Ее взгляд торопливо блуждает по моему лицу. Мое волнение готово перелиться через край. Так не смотрят на того, кто безразличен. Так заглядывают в самую душу.
— Сейчас почистим ее, порежем длинными такими ломтиками, тоненько. — Зоя трясет головой, будто отгоняя от себя какие-то мысли. — Она не должна быть влажной, тогда хорошо прожарится, и у нее будет вкусная корочка.
— Помогу тебе, — беру картофелину и свободный нож.
Ни черта не соображаю, как нужно ее чистить и с чего начать.
— Не порежься. — Мягко говорит она.
В ее улыбке столько доброты и искренности, что мне немедленно хочется сграбастать эту девчонку в охапку и задушить в своих объятиях.
— Вот так. Да. — Зоя следит за каждым моим движением, подсказывает, одобрительно кивает. — Только не срезай так много.
Когда картофель вымыт и подсушен, мы вместе разогреваем на плитке сковороду, наливаем в нее растительное масло.
— Первый раз ждем подольше, — говорит она, когда картофельные палочки уже засыпаны в сковороду и начинают громко шипеть, — чтобы хорошо зажарились. — Закрывает прозрачной крышкой. — Переворачивать нужно как можно реже, в этом весь секрет, иначе она превратится в пюре. В середине процесса добавим порезанный лук, а вот соль в конце.

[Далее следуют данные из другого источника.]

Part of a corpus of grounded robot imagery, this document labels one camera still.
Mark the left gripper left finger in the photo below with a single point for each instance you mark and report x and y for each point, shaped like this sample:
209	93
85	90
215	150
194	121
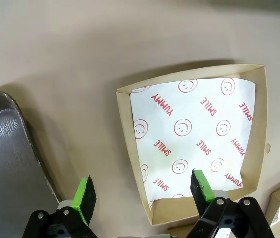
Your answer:
82	198

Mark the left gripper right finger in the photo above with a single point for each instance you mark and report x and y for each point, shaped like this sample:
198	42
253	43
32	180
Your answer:
201	188

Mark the dark brown serving tray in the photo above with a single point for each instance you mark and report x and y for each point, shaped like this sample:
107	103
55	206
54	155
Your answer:
6	161

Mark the white printed liner paper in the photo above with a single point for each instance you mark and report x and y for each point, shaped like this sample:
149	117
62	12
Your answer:
191	111

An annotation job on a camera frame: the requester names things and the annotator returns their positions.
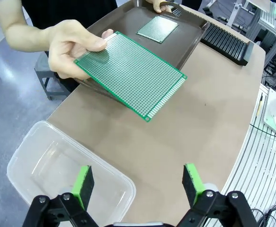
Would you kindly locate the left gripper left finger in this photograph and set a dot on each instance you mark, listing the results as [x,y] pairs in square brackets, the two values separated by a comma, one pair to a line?
[79,189]

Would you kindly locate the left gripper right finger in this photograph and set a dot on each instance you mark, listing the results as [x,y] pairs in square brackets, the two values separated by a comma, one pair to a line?
[192,184]

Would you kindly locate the dark brown plastic tray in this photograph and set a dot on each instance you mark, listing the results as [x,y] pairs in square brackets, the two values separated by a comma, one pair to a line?
[175,54]

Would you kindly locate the small green perforated PCB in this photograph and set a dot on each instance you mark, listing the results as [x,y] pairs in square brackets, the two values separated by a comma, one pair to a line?
[157,29]

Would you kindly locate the person's right forearm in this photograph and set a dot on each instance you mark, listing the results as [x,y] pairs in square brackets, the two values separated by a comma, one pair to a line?
[26,35]

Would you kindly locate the person's right hand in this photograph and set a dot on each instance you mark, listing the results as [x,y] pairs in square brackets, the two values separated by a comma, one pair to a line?
[66,40]

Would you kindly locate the person's left hand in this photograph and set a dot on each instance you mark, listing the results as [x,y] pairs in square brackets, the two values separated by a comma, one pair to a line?
[160,4]

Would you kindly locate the clear plastic storage box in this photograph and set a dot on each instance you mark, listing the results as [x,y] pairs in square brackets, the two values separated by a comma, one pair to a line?
[45,153]

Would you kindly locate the grey metal stool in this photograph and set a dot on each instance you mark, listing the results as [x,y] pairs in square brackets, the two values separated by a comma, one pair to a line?
[43,75]

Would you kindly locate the black slotted PCB rack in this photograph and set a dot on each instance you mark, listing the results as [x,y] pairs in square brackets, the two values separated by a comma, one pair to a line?
[223,40]

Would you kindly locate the person in black t-shirt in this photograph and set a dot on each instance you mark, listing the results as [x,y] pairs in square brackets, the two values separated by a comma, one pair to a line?
[69,9]

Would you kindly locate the aluminium frame workstation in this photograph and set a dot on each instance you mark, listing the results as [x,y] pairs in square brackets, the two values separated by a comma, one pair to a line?
[270,42]

Мы сидим на стульях плечом к плечу. Наблюдаем за жаркой картошки, будто это самое важное на свете действо. Никто из ребят за все время приготовления так и не заходит в домик. Они словно тоже чувствуют, что нам хочется побыть вдвоем. Повторяю названия продуктов на русском, и мы смеемся. А мне ужасно хочется взять ее руку в свою. Но я этого так и не делаю.
Бред, конечно. Ничто и никто не помешает мне сделать это, если захочу. Но ощущение того, как ломает все тело, как выворачивает душу наизнанку, весь этот кайф на грани боли от невозможности дотронуться до нее — это тоже своего рода изощренное удовольствие. И мы хотим испить его до дна.

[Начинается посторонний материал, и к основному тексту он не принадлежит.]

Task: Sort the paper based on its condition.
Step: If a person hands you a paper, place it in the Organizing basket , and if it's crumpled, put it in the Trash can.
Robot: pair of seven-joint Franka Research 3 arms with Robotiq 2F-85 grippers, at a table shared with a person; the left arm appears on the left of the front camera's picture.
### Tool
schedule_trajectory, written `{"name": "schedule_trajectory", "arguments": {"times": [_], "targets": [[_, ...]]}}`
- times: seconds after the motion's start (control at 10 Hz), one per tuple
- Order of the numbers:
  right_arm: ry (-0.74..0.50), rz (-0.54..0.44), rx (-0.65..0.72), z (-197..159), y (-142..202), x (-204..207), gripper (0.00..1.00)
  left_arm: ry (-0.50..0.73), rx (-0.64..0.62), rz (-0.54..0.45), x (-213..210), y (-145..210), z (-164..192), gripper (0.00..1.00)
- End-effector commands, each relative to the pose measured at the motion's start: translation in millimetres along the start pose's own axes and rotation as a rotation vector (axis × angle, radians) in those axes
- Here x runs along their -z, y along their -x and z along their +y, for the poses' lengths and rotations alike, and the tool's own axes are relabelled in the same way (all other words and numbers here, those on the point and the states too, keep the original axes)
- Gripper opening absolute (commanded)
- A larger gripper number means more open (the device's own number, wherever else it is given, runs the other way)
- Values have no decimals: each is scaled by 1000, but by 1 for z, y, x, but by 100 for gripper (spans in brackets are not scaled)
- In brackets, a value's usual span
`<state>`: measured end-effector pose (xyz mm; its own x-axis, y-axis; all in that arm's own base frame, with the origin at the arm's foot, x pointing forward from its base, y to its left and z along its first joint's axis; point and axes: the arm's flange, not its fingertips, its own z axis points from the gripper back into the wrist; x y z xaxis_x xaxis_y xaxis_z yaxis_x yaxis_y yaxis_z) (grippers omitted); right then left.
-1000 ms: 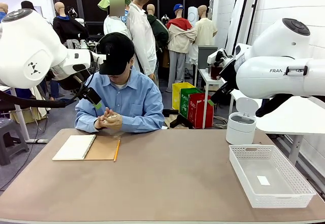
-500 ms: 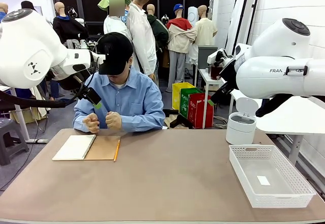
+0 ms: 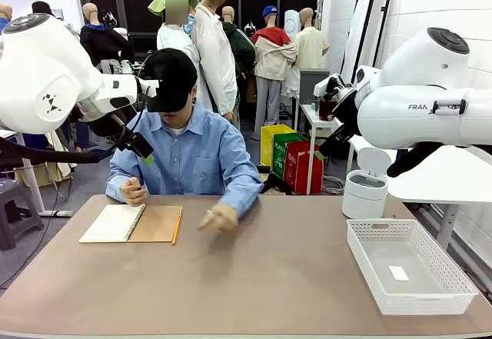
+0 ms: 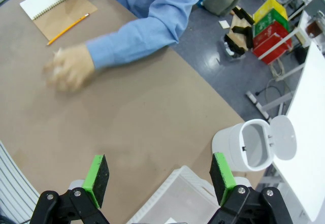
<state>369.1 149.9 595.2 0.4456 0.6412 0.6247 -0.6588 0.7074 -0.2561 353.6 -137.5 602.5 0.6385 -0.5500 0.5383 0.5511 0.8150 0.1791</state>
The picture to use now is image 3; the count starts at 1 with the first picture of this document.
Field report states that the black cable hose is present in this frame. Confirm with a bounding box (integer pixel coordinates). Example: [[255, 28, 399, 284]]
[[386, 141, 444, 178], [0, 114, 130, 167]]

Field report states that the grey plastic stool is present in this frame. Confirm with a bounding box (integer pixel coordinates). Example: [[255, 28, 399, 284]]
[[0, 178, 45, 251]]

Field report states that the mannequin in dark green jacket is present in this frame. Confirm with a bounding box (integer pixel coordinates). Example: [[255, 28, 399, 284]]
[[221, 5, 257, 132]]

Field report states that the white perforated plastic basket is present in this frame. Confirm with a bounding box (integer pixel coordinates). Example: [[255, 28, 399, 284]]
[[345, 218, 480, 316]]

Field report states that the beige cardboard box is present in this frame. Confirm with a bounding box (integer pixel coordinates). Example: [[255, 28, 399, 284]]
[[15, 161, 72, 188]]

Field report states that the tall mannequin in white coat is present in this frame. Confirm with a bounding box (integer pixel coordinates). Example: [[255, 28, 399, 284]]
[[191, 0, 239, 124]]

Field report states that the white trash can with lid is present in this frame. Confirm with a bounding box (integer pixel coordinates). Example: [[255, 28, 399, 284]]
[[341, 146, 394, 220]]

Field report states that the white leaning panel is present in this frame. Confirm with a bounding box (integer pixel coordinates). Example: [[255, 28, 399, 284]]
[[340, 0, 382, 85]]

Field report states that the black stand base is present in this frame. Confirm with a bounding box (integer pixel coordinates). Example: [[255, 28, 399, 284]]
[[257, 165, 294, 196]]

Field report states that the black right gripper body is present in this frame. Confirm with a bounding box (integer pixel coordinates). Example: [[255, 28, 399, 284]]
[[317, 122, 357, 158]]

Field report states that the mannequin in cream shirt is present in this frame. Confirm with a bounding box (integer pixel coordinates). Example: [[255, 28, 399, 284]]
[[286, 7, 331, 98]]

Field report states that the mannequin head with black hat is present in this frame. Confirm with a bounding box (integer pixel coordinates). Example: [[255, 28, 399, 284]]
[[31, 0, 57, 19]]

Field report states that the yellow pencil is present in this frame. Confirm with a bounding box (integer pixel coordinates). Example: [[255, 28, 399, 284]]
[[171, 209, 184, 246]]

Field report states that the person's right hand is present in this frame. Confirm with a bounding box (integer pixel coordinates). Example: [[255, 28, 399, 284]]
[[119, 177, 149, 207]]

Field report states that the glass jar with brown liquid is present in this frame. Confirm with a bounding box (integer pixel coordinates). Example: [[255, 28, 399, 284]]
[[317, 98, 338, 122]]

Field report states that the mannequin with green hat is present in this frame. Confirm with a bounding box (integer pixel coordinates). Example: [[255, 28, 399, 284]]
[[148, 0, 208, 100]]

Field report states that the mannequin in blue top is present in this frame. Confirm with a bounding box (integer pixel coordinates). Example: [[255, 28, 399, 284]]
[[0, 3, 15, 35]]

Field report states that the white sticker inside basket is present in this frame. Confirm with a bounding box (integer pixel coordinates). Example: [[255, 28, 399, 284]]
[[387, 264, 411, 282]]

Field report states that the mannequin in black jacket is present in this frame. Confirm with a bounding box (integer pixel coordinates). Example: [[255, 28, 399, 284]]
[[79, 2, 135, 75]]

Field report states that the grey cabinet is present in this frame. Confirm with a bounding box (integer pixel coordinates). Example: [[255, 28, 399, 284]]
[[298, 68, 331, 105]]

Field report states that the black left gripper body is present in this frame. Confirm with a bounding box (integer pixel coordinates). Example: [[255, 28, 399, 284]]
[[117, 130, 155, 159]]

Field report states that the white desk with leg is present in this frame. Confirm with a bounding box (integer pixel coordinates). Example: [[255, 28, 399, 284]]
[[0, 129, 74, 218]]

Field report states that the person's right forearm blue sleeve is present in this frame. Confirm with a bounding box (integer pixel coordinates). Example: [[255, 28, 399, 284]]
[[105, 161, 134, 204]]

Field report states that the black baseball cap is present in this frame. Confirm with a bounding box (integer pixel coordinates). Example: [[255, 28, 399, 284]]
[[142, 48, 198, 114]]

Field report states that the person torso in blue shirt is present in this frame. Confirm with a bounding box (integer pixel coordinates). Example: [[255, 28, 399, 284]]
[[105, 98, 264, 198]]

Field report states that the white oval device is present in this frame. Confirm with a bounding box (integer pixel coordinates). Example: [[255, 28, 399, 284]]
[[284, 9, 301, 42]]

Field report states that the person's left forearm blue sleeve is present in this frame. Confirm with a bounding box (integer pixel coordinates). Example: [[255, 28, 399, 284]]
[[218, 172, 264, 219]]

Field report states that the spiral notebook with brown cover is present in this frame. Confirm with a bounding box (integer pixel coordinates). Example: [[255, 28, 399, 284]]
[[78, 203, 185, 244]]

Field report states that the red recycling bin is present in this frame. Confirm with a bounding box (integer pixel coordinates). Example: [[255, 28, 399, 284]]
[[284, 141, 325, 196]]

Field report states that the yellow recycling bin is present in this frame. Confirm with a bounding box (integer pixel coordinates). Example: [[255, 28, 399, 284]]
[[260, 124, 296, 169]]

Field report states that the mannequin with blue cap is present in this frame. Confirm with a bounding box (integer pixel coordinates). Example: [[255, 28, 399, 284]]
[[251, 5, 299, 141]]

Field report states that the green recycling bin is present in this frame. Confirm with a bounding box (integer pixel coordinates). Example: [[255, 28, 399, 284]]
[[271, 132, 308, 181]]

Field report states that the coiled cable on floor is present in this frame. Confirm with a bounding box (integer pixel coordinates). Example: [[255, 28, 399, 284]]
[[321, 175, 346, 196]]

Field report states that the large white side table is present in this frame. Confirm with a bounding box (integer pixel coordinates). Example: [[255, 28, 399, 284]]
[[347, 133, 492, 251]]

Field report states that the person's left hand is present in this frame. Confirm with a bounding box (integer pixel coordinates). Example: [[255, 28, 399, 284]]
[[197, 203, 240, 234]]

Наш последний ужин на природе, сборы, обратная дорога в автобусе — все это тоже отрывает от реальности напрочь. Прощаемся с ребятами, топаем вдвоем от остановки с заметно облегченными сумками. Мы покусаны комарами, потрепаны, покрыты пылью и совершенно счастливы.
Пока в моем кармане не начинает звонить телефон.
— Походные принадлежности в подарок за первое место — это сильно, — смеюсь я, выуживая смартфон.
— А вот мой папа был бы доволен, — хихикает Зоя, покачиваясь на бордюре.
Это ее любимая привычка — идти по бортику, быстро переставляя ножки и рискуя потерять равновесие.
— Надо же, — выдыхаю я, заметив, что на экране высветилось «Отец». Нажимаю «Ответить». — Да?
Голос отца как всегда сух и строг:
— Здравствуй, сын. Наконец-то я смог дозвониться.
— Привет.
После недолгой паузы:
— Как ты там?
Отличный вопрос для того, кто не интересовался моим самочувствием около месяца.
— Прекрасно.
Он прокашливается.
— В общем, к делу. Я переговорил с Фло, — его голос прерывается помехами, — и принял решение.
— Какое же? — Усмехаюсь.
Подхватываю Зою за руку, едва она покачивается влево. По телу тут же разливается приятное тепло.
— Я согласен, чтобы ты вернулся. Думаю, выводы сделаны, наказание пошло тебе на пользу, и ты станешь намного сговорчивее.
— Эм… — Воздух застревает у меня в горле. — Что?